*Task details*. Output every line of the data exactly as it appears.

*Data provided*.

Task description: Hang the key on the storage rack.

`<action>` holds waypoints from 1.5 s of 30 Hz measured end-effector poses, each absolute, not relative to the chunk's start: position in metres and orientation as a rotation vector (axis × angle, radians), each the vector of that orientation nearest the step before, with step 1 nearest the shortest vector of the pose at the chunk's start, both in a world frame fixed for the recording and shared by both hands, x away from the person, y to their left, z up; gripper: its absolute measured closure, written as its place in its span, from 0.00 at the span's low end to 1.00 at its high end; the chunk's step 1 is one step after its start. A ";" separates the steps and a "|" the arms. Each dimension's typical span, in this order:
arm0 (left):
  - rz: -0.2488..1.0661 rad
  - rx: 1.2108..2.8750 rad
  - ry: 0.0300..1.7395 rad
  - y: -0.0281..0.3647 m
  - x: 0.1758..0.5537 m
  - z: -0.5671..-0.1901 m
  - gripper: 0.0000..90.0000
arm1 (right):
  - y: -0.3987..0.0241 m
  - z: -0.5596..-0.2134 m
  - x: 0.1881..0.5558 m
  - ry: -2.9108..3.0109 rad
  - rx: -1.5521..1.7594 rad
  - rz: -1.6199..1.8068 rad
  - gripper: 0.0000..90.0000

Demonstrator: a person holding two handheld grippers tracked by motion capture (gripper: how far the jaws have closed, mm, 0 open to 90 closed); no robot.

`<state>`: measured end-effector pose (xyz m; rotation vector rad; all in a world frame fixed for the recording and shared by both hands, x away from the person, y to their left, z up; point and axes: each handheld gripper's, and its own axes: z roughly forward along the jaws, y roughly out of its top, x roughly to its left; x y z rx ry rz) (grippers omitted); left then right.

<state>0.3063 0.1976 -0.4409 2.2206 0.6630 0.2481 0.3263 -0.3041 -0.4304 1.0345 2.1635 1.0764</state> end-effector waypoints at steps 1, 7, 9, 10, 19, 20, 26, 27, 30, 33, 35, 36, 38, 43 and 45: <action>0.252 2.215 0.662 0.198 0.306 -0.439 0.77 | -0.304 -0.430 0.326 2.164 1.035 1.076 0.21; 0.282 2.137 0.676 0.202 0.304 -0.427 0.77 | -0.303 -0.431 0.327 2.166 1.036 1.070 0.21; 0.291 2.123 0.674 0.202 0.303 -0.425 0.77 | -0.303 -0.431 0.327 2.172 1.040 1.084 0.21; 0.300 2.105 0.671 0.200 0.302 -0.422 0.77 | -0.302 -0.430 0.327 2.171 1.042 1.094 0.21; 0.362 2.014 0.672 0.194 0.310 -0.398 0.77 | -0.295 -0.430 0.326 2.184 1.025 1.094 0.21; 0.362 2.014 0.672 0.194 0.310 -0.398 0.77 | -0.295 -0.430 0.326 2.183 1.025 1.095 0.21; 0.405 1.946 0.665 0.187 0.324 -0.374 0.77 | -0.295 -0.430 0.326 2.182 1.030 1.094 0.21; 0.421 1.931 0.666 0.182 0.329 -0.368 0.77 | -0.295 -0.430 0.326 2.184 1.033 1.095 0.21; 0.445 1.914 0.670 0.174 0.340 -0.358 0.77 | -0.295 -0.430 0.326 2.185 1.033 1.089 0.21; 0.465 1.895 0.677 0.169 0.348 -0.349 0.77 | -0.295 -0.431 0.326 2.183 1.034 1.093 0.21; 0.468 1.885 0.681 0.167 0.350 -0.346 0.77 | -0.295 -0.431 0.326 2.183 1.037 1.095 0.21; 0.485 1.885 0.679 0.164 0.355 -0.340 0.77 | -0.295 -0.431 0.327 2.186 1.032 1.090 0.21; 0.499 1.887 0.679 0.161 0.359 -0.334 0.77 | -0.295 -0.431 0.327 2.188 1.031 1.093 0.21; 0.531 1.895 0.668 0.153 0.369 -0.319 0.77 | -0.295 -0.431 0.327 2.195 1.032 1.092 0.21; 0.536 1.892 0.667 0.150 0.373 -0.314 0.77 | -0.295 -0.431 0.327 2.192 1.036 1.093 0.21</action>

*Output below*.
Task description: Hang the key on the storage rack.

`<action>` holds waypoints from 1.5 s of 30 Hz measured end-effector poses, each absolute, not relative to the chunk's start: position in metres and orientation as a rotation vector (axis × angle, radians), each the vector of that orientation nearest the step before, with step 1 nearest the shortest vector of the pose at the chunk's start, both in a world frame fixed for the recording and shared by both hands, x away from the person, y to their left, z up; gripper: its absolute measured closure, written as its place in its span, from 0.00 at the span's low end to 1.00 at its high end; the chunk's step 1 is one step after its start. A ";" separates the steps and a "|" the arms. Each dimension's typical span, in this order:
arm0 (left):
  - rz: -0.2488..1.0661 rad
  - rx: 1.2108..2.8750 rad
  - ry: 0.0300..1.7395 rad
  - y: -0.0281..0.3647 m
  - x: 0.1758..0.5537 m
  - z: -0.5671..-0.1901 m
  - gripper: 0.0000..90.0000
arm1 (right):
  - y: -0.3987..0.0241 m
  - z: -0.5596..-0.2134 m
  - x: 0.1881..0.5558 m
  - ry: -2.9108..3.0109 rad
  - rx: -1.5521..1.7594 rad
  - rz: -1.6199..1.8068 rad
  - gripper: 0.0000..90.0000

Demonstrator: a person holding two handheld grippers tracked by motion capture (gripper: how far the jaws have closed, mm, 0 open to 90 closed); no robot.

`<state>`: measured end-effector pose (xyz m; rotation vector rad; all in a world frame fixed for the recording and shared by both hands, x away from the person, y to their left, z up; point and axes: each handheld gripper's, and its own axes: z roughly forward along the jaws, y roughly out of its top, x roughly to its left; x y z rx ry rz) (grippers omitted); left then right.

<state>0.3063 0.1976 -0.4409 2.2206 0.6630 0.2481 0.3263 -0.3041 -0.4304 1.0345 2.1635 1.0764</state> end-effector waypoints at steps 1, 7, 9, 10, 19, 20, 26, 27, 30, 33, 35, 36, 38, 43 and 45: <action>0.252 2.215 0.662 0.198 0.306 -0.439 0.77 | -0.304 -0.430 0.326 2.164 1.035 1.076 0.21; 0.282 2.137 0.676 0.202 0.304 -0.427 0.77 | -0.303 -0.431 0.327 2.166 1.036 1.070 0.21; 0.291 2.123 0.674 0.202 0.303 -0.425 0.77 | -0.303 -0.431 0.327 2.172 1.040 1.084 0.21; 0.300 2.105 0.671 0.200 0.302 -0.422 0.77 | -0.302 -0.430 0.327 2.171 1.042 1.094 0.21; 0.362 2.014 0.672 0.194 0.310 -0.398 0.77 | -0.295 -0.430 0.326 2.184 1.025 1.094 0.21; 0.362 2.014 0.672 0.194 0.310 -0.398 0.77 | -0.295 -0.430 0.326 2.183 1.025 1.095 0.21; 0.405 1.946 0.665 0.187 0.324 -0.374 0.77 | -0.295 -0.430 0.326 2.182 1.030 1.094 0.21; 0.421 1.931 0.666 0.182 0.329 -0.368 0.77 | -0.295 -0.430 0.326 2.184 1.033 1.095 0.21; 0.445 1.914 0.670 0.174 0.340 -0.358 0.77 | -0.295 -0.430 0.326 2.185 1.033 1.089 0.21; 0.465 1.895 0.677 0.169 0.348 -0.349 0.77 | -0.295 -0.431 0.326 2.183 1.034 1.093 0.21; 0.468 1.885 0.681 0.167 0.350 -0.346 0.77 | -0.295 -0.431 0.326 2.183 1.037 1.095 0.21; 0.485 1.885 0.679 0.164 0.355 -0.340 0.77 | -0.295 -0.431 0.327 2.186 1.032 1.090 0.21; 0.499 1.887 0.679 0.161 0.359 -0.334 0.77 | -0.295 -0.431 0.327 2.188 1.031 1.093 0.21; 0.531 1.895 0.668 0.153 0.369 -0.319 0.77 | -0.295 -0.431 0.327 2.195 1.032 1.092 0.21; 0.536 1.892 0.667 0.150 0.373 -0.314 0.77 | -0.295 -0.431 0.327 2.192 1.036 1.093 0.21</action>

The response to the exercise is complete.